Tooth Savers New treatments help preserve teeth and gums--and they don't hurt.
By Mari McQueen

(MONEY Magazine) – With everything else seeming to fall apart with each birthday, the one thing you may not think about much is your gums. You should. Most adult tooth loss is caused not by tooth decay but by gum infections. Three of four Americans over 35 can expect to fall victim to gum disease sooner or later, whether it's gingivitis (sore, swollen, occasionally bleeding gums) or, more seriously, periodontitis, in which bacteria and their toxins build up around the tooth roots and attack gum tissue and bone. Although gingivitis can be treated fairly easily, periodontitis treatment is painful, costly and doesn't always work.

That is why four new, noninvasive approaches to periodontal disease are worth discussing with your dentist. Until recently, there were just three options, all uncomfortable, for treating gum disease. For the 10% to 20% of patients who have severely damaged gums, the treatment of choice was--and remains--gum surgery. For less serious cases, the standard treatment has long been scaling and root planing (SRP), which is also called deep cleaning: The dentist or periodontist scrapes the tooth roots where gums have detached from the teeth (yes, you'll get local anesthesia first). You may need repeated SRPs. The third option--extracting teeth and cleaning out the gums--has obvious drawbacks.

The topical treatments and pills discussed below now provide another alternative--less as a substitute for the traditional treatments than as a supplement to SRP. These innovations help reduce the depth of gum pockets, improve gum reattachment to teeth and reduce bleeding. The advantages: They're not painful, and they may delay or even eliminate the need for surgery. The disadvantages: They're too new to have been proved effective over the long run, and most aren't covered by insurance or Medicare (Medicare and many other plans either don't cover gum surgery, or they provide only partial coverage). Depending on your dentist's pricing policy, some of these treatments may cost as much as SRP, which averages roughly $176 per quadrant (eight teeth). But if you have gum disease, it's worth talking to your dentist about which of these treatments would be most cost-effective and whether you can pay in installments. And consider that by spending $200, you may stave off $1,000 worth of surgery.

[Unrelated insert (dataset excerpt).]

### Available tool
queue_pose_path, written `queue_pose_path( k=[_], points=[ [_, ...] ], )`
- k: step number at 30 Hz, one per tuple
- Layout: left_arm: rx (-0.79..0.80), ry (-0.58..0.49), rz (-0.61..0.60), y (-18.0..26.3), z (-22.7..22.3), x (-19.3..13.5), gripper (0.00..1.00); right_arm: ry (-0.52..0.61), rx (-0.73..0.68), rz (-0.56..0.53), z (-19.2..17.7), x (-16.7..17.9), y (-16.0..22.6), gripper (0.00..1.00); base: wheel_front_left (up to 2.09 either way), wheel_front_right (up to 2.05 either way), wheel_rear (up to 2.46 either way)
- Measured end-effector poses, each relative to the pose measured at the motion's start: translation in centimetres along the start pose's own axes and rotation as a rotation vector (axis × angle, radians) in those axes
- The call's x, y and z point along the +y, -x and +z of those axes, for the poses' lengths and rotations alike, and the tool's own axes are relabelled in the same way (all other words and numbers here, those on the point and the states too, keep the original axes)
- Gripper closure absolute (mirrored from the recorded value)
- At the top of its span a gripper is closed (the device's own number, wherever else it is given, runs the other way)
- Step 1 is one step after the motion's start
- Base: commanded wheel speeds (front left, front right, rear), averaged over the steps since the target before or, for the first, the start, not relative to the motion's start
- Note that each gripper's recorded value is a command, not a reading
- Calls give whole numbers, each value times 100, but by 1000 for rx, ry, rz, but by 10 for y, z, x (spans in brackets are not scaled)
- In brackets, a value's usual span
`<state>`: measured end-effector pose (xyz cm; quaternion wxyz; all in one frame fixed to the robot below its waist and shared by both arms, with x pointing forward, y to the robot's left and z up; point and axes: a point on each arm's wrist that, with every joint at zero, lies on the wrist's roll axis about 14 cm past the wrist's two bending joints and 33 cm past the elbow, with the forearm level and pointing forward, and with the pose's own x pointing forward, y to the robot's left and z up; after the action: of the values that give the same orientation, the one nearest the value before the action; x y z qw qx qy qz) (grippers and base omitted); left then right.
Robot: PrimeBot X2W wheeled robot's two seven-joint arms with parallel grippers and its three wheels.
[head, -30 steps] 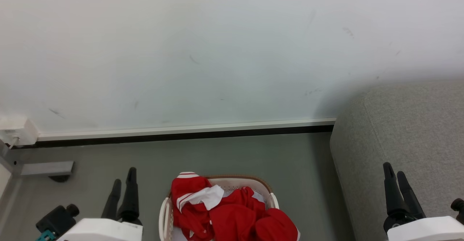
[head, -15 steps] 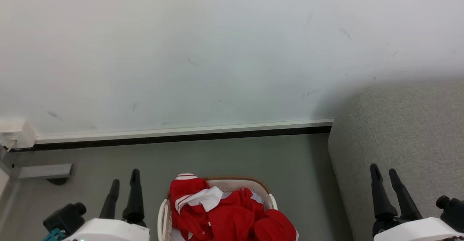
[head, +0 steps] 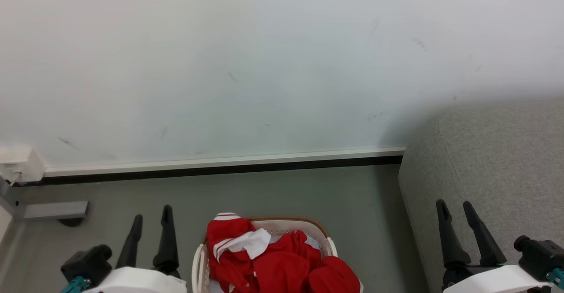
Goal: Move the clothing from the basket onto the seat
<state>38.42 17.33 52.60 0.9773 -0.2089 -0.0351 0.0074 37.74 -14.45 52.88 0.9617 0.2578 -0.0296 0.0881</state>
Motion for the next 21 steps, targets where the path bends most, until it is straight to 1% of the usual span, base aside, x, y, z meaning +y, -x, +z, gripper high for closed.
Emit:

--Actisite, the breakthrough antimicrobial treatment that was introduced in 1994, is a dental-floss-size fiber treated with the antibiotic tetracycline. After cleaning out infected gums, the dentist laces teeth roots with Actisite. There are two drawbacks: Patients may work the string loose with their tongues, and a second office visit is required to remove the fiber. The fibers cost the dentist $22 to $25 apiece.

--PerioChip, a gelatin tile about the size of a baby's fingernail, contains chlorhexidine, an antiseptic long used in prescription mouthwash. Introduced in 1998, PerioChip is placed in the gum pockets and dissolves in about seven days. In clinical trials, PerioChip improved results of SRP by 50%. Sold to dentists for $14 a chip, PerioChip typically is used in only a few stubborn pockets of infection.

--Atridox is a polymer gel that bastes gums with the antibiotic doxycycline. Once a dentist applies the gel, it hardens, then dissolves over seven days. Atridox caused a stir last fall when the U.S. Food and Drug Administration approved it as a stand-alone treatment for chronic periodontitis. In nine-month clinical trials, the gel was at least 75% as effective as SRP; no studies show that Atridox alone matches SRP over time. In practice, most dentists use Atridox with SRP, or as a maintenance therapy when disease recurs or when invasive methods might be risky (for patients on blood thinners, for example). Atridox wholesales for about $29 to $45 per syringe (enough for half of your mouth).

--Periostat takes a totally different approach. A low-dose (20mg) doxycycline capsule taken orally twice a day for three months, Periostat inhibits the action of collagenase, an enzyme that breaks down connective tissues in response to infection. The FDA approved Periostat in September 1998 as a supplementary treatment after clinical studies showed that patients who took it after SRP had significantly better results than those who had SRP alone.

Some doctors prescribe Periostat only for patients with severe, recurrent disease. But Dr. Mark Sclafani, a New York City dental reconstruction specialist, says he prescribed it for his dad because "he has moderate inflammation and he doesn't come to see me as often as he should." Periostat costs about $50 a month but is covered by most prescription drug plans.

One hopeful note: Regular brushing, flossing and professional cleaning will help keep your teeth and gums healthy. And floss costs pennies.